Fish stocks in British waters could suffer or even collapse if forthcoming negotiations between the UK and the EU fail to reach an agreement, according to research at the University of Strathclyde.
The study found that unilaterally-set fishing quotas could also lead indirectly to declines in the numbers of cetaceans – including dolphins and porpoises – and seabirds.
Fisheries will be one of the central themes of the talks aimed at securing agreement following the UK’s withdrawal from the Union and, consequently, the EU’s Common Fisheries Policy (CFP). Among the issues to be addressed will be quota arrangements for fish stocks. These will need to govern the sharing of Total Allowable Catch (TAC) between the EU and the UK, some of which are also shared by other nations such as Norway. TACs are based on independent scientific advice from the International Council for the Exploration of the Sea (ICES) and are designed to ensure that stocks remain at sustainable levels into the future.
The EU has asserted that preserving existing fishing quota arrangements will be essential to securing an overall post-Brexit deal. However the UK Government has identified the issue as a ‘red line’ in negotiations, maintaining that British boats must have increased quotas and priority in UK waters.
Researchers at Strathclyde used mathematical modelling to assess the possible consequences for fish stocks and marine wildlife of the UK and the EU both setting their own quotas – and the combined total exceeding the sustainable limit recommended by scientists. They found that unilateral quota setting would lead to around a 70% risk of North Sea herring and cod stocks falling to unsustainable levels within five years. The models also showed that whales and seabirds would be likely to decrease due to the reduction in their food supply.
Professor Michael Heath and Dr Robin Cook, both of Strathclyde’s Department of Mathematics and Statistics, co-produced the study.
Professor Heath said: “Our report shows the importance of observing scientific guidance on catch limits. It is vital that an agreement is reached between participants that preserves co-operation on fisheries, even in the face of political pressure to act independently for short-term gain.
“Otherwise, the outcome will be overfishing, eventual collapse of key stocks and declines in seabird and cetacean numbers, placing further pressure on the UK’s coastal communities that rely on a healthy marine environment to survive.”
Dr Cook said: “Seabird populations are already under pressure from climate change and a diversity of human activities, so it would be detrimental to add further pressure from overfishing.
“The findings highlight the need for the UK to follow effective and auditable standards to ensure fishing limits are set at sustainable levels.”
Professor Heath and Dr Cook analysed data on fishery landings around the UK, particularly from the North Sea, since 1903. The distributions of landings across UK and non-UK zones in the North Sea were then compared with estimates for various species of ‘zonal attachment’ – the proportion of a shared stock which could be said to be ‘owned’ by a nation, based on the distribution of fish relative to its exclusive economic zone.

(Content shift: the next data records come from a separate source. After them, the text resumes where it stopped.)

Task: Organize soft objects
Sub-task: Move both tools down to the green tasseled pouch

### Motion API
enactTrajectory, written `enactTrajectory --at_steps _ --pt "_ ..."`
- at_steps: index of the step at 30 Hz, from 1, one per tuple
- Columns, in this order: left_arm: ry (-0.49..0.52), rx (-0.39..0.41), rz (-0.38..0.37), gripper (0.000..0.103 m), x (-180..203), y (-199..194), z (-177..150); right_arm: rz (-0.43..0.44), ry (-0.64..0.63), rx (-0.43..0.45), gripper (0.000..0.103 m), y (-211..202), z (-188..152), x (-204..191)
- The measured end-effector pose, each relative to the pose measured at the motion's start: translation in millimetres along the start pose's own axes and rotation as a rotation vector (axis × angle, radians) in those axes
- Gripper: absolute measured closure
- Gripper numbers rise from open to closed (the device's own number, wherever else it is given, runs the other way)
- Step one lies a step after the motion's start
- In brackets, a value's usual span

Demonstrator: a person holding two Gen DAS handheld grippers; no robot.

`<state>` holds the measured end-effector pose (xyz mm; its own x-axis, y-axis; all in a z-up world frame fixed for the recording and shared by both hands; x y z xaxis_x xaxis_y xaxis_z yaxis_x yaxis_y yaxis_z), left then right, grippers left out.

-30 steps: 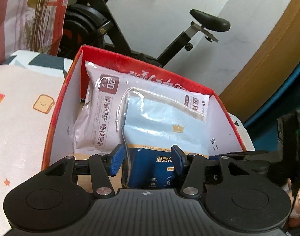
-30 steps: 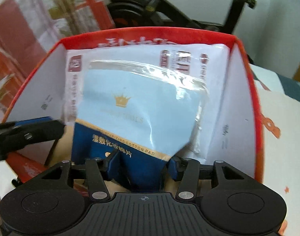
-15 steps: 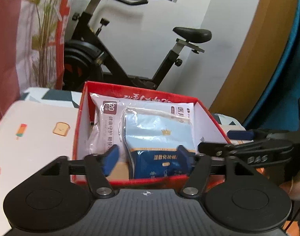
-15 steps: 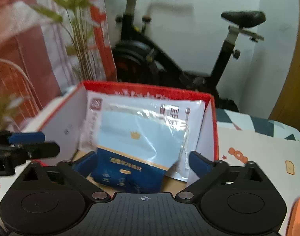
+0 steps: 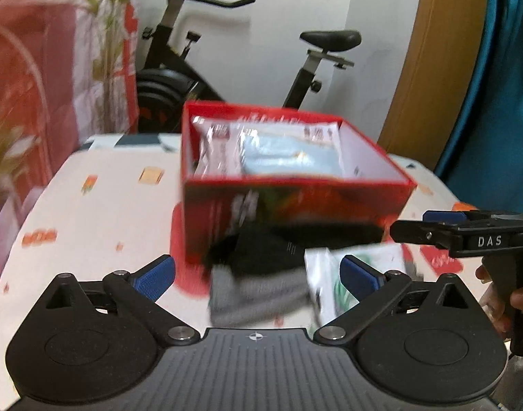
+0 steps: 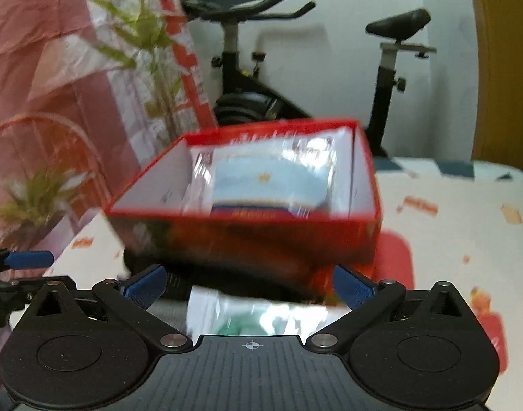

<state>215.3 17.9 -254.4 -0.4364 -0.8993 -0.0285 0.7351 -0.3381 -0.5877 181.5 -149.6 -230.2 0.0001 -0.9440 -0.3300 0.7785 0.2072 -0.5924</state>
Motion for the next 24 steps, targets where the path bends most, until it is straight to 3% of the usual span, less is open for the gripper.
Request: enactTrajectory --at_steps 4,12,19,24 --pt "-0.014 -0.029 0.014 0.000 -1.4 -8.5 -29.5 -0.023 -0.057 -0.036 0.000 1.8 -33.8 -3.1" --pt "-0.121 -0.084 -0.013 0.002 0.5 -13.6 -73.8 0.041 -0.128 -0.118 0.001 -1.4 -83.9 -25.4" --pt "-0.174 -0.087 0.011 0.003 3.9 -19.4 -94.3 0.084 -0.205 -0.153 0.001 -8.1 -103.6 -45.6" --pt "-0.210 -0.102 0.001 0.011 1.6 -17.3 -100.3 0.098 -0.217 -0.178 0.005 -6.2 -107.4 -52.7"
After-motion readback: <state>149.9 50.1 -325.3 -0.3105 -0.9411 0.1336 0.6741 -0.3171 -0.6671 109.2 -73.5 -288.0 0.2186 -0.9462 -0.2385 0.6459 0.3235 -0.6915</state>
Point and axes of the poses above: each gripper's, at about its wrist camera, not at the fingertips, and y roughly the way its jaws point, x to its right, z to its top, the point moved 8 cm from there along y, roughly the way its jaws point, and after that the axes turned 10 degrees about y, right-handed, at the moved point
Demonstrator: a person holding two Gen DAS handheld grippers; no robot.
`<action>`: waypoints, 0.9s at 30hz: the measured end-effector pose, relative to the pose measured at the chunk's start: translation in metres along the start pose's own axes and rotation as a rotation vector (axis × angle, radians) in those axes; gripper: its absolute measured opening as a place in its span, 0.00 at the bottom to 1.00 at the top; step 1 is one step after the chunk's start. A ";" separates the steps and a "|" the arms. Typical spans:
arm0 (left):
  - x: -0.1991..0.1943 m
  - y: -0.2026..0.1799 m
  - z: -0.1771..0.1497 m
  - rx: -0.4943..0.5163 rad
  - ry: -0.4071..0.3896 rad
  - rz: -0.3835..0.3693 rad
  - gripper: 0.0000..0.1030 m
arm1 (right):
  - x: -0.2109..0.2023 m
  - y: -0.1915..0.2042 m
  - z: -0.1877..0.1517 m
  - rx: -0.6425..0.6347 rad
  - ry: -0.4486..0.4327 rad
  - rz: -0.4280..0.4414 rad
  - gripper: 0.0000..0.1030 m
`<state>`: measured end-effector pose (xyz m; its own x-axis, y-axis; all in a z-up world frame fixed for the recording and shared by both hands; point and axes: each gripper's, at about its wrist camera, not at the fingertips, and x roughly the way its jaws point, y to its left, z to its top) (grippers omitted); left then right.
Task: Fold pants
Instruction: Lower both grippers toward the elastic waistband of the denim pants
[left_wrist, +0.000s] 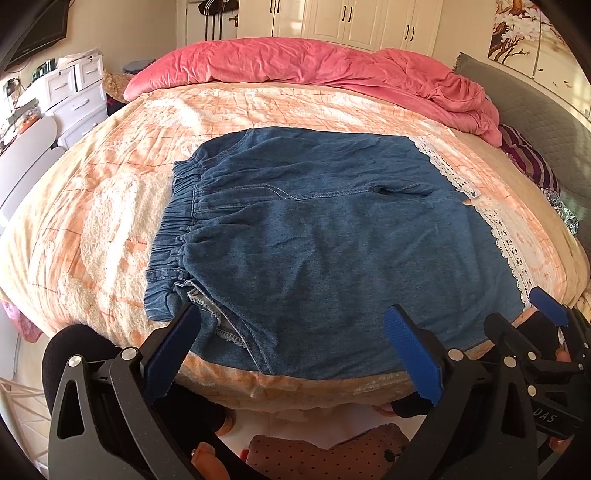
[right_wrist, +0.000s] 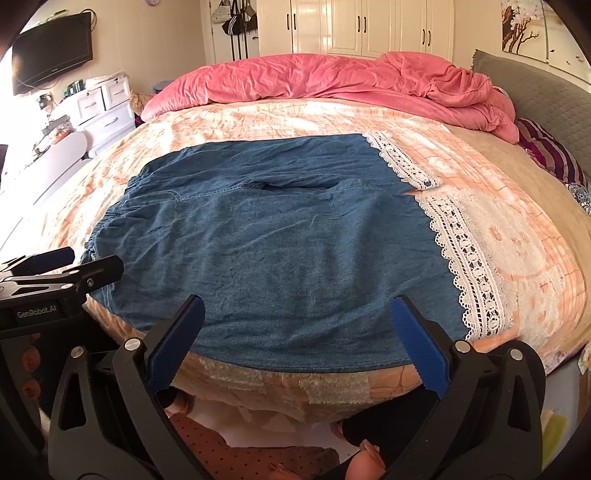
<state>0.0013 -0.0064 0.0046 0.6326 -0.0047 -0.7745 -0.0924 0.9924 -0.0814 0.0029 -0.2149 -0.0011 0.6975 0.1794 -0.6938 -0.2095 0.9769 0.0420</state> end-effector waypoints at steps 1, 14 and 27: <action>0.000 0.000 0.000 0.000 0.001 0.001 0.96 | 0.000 0.000 0.000 -0.003 -0.001 0.000 0.92; 0.001 0.002 0.001 0.000 0.002 0.004 0.96 | 0.001 0.000 0.003 -0.009 -0.001 -0.012 0.92; 0.012 0.007 0.006 -0.008 0.011 -0.008 0.96 | 0.010 -0.002 0.009 0.002 -0.008 0.010 0.92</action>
<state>0.0129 0.0013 -0.0021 0.6251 -0.0143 -0.7804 -0.0933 0.9913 -0.0929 0.0162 -0.2144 -0.0016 0.7008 0.1898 -0.6877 -0.2147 0.9754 0.0504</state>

The assessments predicted that the greatest risks from talks breaking down, followed by unilateral arrangements, would be to plankton-eating pelagic fish, particularly herring. While risks to demersal fish as a whole would be lower, there would still be significant risk to cod.
The study sets out two plausible courses of events in a unilateral UK approach following breakdown of talks. One is based on TACs for individual species in the North Sea, in which the UK’s quota claims would rise by 72% for herring, 37% for saithe, 26% for sole, 16% for cod and 14% for whiting.
The other concerns a scenario in which the UK denies access to its waters to EU nations and Norway and the measure is reciprocated. In these cases, fishing would rise by 58% for pelagic species by trawling and netting, 20% for mackerel by long-line fishing and 6% for sandeel and sprat by trawling.
Cod and herring both have a history of stock depletion and are known to be vulnerable to collapse and the risks, particularly for cod, are even higher.
The study also notes that quotas for some species, especially shellfish, may not be affected by the UK’s departure from the EU since they are not covered by the EU Common Fisheries Policy but are instead already under national jurisdictions.